> **Work order**
Your job is to transcribe the material exactly. Keep every line.

> **Given information**
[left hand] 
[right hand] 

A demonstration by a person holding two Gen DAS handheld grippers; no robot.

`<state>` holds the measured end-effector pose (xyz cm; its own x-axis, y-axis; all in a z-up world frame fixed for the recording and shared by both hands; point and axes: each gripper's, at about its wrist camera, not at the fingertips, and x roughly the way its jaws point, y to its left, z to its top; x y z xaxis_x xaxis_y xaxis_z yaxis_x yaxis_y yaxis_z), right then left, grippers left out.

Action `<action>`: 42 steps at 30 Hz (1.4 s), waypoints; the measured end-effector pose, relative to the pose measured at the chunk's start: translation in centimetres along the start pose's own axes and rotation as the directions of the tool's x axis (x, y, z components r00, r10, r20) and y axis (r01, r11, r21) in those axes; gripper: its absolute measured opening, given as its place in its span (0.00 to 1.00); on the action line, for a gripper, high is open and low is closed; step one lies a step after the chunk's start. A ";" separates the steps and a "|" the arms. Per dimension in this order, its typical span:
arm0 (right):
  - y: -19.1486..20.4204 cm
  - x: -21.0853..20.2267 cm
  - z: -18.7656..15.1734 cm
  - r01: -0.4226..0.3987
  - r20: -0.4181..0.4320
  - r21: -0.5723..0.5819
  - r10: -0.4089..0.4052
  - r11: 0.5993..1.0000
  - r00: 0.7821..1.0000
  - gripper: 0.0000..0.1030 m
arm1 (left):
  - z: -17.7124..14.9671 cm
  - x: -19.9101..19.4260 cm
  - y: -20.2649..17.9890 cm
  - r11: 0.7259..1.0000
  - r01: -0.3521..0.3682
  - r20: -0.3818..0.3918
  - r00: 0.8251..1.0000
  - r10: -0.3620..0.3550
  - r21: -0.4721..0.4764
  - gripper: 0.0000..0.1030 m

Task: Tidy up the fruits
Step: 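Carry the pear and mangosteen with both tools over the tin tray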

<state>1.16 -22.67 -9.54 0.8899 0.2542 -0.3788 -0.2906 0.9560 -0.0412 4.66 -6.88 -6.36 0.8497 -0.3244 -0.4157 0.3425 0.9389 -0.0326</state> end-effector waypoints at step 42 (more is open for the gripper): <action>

> **Output for this task**
[left hand] 
[right hand] 

A demonstration by a person holding two Gen DAS handheld grippers; no robot.

`<state>` holds the measured end-effector pose (xyz cm; its own x-axis, y-axis; all in a z-up world frame fixed for the recording and shared by both hands; point and axes: each gripper's, at about its wrist camera, not at the fingertips, and x roughly the way its jaws point, y to its left, z to its top; x y z xaxis_x xaxis_y xaxis_z yaxis_x yaxis_y yaxis_z), right then left, grippers left out.

Action `<action>`: 42 steps at 30 Hz (1.4 s), waypoints; the measured end-effector pose, relative to the pose measured at the chunk's start: translation in centimetres along the start pose's own axes and rotation as the directions of the tool's x axis (x, y, z components r00, r10, r20) and y axis (r01, r11, r21) in those axes; gripper: its absolute measured opening, given as its place in its span (0.00 to 1.00); on the action line, for a gripper, high is open and low is closed; step one lies a step after the chunk's start. A ";" separates the steps and a "|" the arms. Per dimension in this order, its typical span:
arm0 (right):
  - y: -19.1486..20.4204 cm
  - x: -21.0853..20.2267 cm
  - z: -18.7656..15.1734 cm
  - r01: -0.4226..0.3987
  - r20: -0.4181..0.4320
  - r21: -0.5723..0.5819
  - r10: -0.4089..0.4052
  - r11: 0.5993..1.0000
  - r00: 0.7821..1.0000
  - gripper: 0.0000..0.1030 m
arm1 (left):
  - z: -17.7124..14.9671 cm
  - x: -19.9101..19.4260 cm
  - y: -20.2649..17.9890 cm
  - r11: 0.7259..1.0000
  - r01: -0.3521..0.3682
  - r20: -0.3818..0.3918
  - r00: 0.8251..1.0000
  - r10: -0.3620..0.3550
  - r21: -0.4721..0.4764
  - gripper: 0.0000..0.1030 m

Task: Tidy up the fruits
Step: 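Carry the pear and mangosteen with both tools over the tin tray
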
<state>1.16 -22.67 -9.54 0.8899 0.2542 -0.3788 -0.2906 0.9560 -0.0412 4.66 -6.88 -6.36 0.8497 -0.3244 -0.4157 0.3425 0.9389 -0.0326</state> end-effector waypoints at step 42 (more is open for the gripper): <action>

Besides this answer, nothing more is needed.